Il contesto europeo può infatti evolvere nel senso di una confederazione di Stati nazionali, che abbiano peraltro rinunciato anche formalmente a parti essenziali della propria originaria sovranità, oppure nel senso della formazione di veri e propri Stati uniti d’Europa, con la sostanziale scomparsa degli Stati nazionali.
In entrambi i casi, si tratterebbe di decisioni di straordinario rilievo istituzionale, che comunque presuppongono la prosecuzione del processo di integrazione europea, in alternativa alla ipotesi di entità nazionali autonome e indipendenti l’una dall’altra.
Il contesto bicamerale – a sua volta – richiede lo scioglimento del nodo sulla natura del Senato, sia nel senso di una sua formale trasformazione federalistica, sia nel senso di una sostanziale riduzione dei suoi componenti, qualora si intenda conservare l’attuale bicameralismo politico nazionale.
Il contesto regionale – infine – richiede una definitiva decisione politica ed istituzionale sul passaggio dal regionalismo al federalismo, pur nel contesto della unità ed indivisibilità della Repubblica.
Per quel che concerne la vita dei Comuni, la questione di fondo è il mantenimento o meno del loro numero, con conseguenze evidenti per quel che riguarda l’assetto di governo di ciascuno di essi: i sistemi elettorali locali sarebbero infatti fortemente condizionati dall’esistenza o meno di aggregazioni di più Comuni.

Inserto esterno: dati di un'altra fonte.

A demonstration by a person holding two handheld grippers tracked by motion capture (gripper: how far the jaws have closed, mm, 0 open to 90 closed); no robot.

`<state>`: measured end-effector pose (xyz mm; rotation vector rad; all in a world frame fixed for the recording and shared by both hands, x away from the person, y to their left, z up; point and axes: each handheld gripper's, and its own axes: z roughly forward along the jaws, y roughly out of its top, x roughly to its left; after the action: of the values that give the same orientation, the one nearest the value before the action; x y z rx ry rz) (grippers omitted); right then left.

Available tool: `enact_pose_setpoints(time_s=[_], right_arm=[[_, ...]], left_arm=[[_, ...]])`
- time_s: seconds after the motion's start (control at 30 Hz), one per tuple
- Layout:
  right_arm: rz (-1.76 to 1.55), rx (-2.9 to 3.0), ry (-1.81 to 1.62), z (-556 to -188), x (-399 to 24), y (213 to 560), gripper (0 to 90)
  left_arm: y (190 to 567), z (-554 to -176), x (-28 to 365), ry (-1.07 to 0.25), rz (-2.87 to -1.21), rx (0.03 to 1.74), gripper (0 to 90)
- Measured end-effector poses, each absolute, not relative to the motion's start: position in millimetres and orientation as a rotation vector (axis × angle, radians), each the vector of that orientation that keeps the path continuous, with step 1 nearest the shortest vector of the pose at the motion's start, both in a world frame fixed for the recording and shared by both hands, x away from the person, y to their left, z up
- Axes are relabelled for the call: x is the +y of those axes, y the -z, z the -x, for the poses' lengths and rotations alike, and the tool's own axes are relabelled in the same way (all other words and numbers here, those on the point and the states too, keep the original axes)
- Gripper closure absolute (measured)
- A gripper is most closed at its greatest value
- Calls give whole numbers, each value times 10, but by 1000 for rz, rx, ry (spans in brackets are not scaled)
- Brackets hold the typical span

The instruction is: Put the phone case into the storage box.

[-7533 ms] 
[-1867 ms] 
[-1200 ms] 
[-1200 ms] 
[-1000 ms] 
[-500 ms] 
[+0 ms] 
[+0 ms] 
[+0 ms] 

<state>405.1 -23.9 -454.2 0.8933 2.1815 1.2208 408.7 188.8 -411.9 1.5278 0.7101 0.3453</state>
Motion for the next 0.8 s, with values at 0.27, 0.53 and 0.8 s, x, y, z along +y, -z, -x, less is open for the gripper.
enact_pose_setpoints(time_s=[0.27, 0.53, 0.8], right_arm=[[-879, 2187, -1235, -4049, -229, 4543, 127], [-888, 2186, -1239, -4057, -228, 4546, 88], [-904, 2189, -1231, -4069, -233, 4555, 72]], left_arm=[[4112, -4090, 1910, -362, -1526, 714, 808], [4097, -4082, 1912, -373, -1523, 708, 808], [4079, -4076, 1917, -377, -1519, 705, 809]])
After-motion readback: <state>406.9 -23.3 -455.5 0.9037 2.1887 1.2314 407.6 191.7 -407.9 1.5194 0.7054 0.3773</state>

La legge elettorale politica nazionale, di conseguenza, assume certamente un grande rilievo politico ed istituzionale, ma deve comunque poter essere assunta anche alla luce di queste distinte questioni che concernono aspetti diversi del sistema istituzionale, tutti peraltro incidenti sul significato stesso del rapporto che si finisce con l’instaurare tra Camera dei deputati e governo della Repubblica.
La preferenza per un sistema elettorale di modello, per così dire, tedesco finisce pertanto con l’essere una soluzione del tutto compatibile con la soluzione delle questioni costituzionali che si sono in precedenza esaminate, perché si tratterebbe di un sistema monocamerale e federale.
Per quel che concerne l’integrazione europea, la questione è davanti all’Italia non meno che davanti alla Germania, perché è di tutta evidenza che una Europa comune non potrebbe nascere senza l’uno o l’altro di questi due Stati.